#### [Task to complete]
The answer must be a single number: the count of lines in the listing that hold the string "with".

#### [Supplied records]
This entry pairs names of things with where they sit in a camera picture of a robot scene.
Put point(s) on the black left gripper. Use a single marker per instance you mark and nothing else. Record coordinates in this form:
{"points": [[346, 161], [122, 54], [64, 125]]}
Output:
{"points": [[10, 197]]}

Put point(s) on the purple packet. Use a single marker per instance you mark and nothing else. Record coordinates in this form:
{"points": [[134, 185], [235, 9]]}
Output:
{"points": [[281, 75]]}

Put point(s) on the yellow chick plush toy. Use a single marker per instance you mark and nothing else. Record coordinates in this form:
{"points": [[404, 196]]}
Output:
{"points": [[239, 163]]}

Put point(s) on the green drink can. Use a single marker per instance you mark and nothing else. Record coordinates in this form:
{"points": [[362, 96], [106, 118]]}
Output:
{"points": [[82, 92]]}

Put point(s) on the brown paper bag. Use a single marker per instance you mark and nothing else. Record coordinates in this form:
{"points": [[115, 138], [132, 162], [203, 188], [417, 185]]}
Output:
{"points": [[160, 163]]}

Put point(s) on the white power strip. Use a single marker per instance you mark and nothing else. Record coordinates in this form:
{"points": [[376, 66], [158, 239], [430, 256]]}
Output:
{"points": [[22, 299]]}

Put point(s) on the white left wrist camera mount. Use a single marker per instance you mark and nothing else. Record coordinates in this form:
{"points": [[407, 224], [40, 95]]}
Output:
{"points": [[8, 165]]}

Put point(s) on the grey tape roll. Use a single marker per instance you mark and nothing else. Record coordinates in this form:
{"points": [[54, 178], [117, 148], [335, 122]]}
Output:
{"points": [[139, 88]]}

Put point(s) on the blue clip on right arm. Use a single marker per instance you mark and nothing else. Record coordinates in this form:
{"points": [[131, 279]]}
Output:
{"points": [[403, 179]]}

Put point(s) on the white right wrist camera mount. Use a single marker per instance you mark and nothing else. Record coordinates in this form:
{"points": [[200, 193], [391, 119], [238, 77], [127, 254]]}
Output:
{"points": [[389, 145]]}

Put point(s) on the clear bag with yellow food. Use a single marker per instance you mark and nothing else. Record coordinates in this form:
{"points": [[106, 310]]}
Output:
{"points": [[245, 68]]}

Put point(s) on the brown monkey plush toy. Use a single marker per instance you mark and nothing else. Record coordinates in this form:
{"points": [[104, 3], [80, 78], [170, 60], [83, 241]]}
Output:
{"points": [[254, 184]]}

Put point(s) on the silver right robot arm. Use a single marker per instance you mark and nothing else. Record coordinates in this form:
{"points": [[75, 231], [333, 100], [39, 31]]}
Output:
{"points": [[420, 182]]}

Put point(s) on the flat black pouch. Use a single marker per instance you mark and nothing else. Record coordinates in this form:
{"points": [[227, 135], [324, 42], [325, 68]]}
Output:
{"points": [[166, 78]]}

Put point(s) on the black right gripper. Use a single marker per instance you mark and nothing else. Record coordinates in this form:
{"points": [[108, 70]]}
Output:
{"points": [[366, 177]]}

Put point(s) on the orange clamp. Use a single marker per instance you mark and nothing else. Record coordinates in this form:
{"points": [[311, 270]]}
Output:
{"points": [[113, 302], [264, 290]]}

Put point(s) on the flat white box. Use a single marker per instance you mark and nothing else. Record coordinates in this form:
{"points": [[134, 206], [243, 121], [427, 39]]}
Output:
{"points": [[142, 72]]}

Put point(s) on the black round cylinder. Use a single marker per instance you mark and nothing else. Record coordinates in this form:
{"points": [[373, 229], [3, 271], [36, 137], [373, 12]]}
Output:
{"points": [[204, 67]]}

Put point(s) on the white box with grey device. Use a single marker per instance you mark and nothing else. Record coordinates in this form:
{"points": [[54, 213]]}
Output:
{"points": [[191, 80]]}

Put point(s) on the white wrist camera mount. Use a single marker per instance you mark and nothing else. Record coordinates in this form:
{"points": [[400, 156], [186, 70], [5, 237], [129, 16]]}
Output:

#### [Your response]
3